Re: [PATCH] rcu: Use system_unbound_wq to avoid disturbing isolated CPUs

From: Waiman Long
Date: Sun Jul 28 2024 - 23:07:06 EST


On 7/24/24 09:30, Breno Leitao wrote:
On Tue, Jul 23, 2024 at 02:10:25PM -0400, Waiman Long wrote:
It was discovered that isolated CPUs could sometimes be disturbed by
kworkers processing kfree_rcu() works causing higher than expected
latency. It is because the RCU core uses "system_wq" which doesn't have
the WQ_UNBOUND flag to handle all its work items. Fix this violation of
latency limits by using "system_unbound_wq" in the RCU core instead.
This will ensure that those work items will not be run on CPUs marked
as isolated.

Beside the WQ_UNBOUND flag, the other major difference between system_wq
and system_unbound_wq is their max_active count. The system_unbound_wq
has a max_active of WQ_MAX_ACTIVE (512) while system_wq's max_active
is WQ_DFL_ACTIVE (256) which is half of WQ_MAX_ACTIVE.

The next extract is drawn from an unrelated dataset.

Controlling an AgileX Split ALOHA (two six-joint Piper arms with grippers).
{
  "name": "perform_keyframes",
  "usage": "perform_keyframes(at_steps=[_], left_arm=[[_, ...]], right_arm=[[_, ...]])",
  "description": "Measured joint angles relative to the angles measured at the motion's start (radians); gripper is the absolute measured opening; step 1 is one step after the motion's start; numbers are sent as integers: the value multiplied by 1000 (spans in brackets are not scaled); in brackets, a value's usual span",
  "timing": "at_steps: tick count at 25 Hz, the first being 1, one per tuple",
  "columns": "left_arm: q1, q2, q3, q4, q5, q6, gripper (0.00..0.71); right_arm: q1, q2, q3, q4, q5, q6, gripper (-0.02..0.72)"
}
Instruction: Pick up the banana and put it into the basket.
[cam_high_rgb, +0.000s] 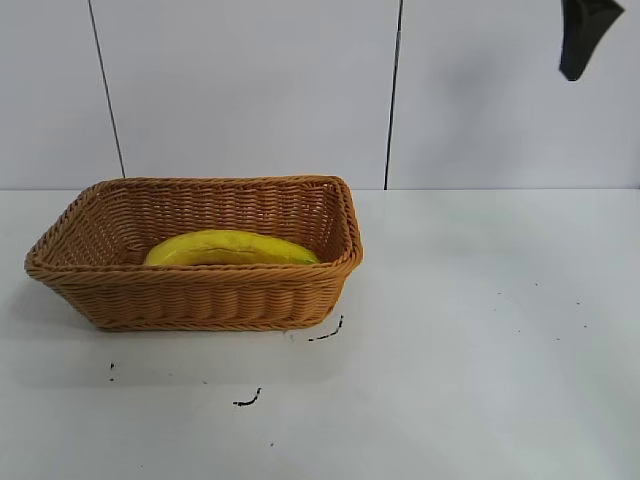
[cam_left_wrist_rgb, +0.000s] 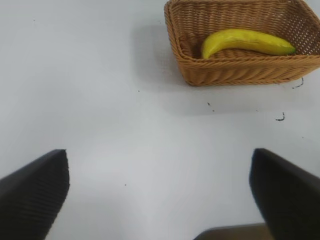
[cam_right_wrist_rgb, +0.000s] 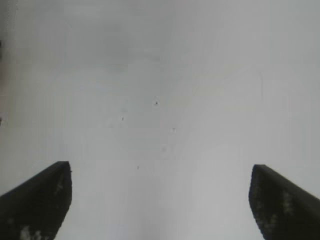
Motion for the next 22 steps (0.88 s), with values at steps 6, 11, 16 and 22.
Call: perform_keyframes(at_steps=[6,11,16,22], left_arm=[[0,0,0,0,0,0,695],[0,0,0,0,0,0,695],[0,0,0,0,0,0,695],[0,0,0,0,0,0,695]], right_arm=[[0,-336,303,0,-58,0,689],[0,-606,539,0,-150,0,689],[0,-829,715,0,-162,0,689],[0,-954,731,6,-190,0,690]])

Reported-by: Vratislav Bendel <vbendel@xxxxxxxxxx>
I've seen this problem a while ago and reported to the list:

https://lore.kernel.org/all/Zp906X7VJGNKl5fW@xxxxxxxxx/

I've just applied this test, and run my workload for 2 hours without
hitting this issue. Thanks for solving it.

Tested-by: Breno Leitao <leitao@xxxxxxxxxx>

Thank for testing this patch. So it is just us that saw this problem.

Cheers,
Longman